-- Opening Marker --
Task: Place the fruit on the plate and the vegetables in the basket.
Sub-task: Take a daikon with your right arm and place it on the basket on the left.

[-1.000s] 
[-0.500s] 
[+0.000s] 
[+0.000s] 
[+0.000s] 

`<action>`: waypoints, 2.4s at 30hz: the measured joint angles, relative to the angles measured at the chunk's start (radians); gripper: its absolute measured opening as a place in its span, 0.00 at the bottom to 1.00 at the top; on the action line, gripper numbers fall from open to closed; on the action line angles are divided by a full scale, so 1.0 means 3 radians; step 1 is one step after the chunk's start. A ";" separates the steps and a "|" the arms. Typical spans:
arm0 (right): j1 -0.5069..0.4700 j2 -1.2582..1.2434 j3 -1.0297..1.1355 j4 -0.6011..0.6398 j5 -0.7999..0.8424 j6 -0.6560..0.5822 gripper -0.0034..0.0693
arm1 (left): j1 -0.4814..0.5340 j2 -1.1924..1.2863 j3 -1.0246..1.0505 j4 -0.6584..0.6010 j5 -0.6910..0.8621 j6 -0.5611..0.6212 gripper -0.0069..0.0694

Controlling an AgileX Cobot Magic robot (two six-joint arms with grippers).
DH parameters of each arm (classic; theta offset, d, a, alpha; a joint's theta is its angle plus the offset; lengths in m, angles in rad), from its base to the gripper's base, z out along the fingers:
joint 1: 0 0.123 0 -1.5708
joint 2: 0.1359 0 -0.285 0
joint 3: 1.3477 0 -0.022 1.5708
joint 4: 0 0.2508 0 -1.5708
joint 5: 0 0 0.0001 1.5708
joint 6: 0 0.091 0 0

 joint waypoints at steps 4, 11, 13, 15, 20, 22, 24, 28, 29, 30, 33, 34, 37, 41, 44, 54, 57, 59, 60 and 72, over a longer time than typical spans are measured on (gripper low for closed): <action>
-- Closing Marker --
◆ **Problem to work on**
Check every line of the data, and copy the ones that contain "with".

◆ **Your solution**
Sub-task: Take a daikon with your right arm and place it on the basket on the left.
Controlling an AgileX Cobot Magic robot (two six-joint arms with grippers).

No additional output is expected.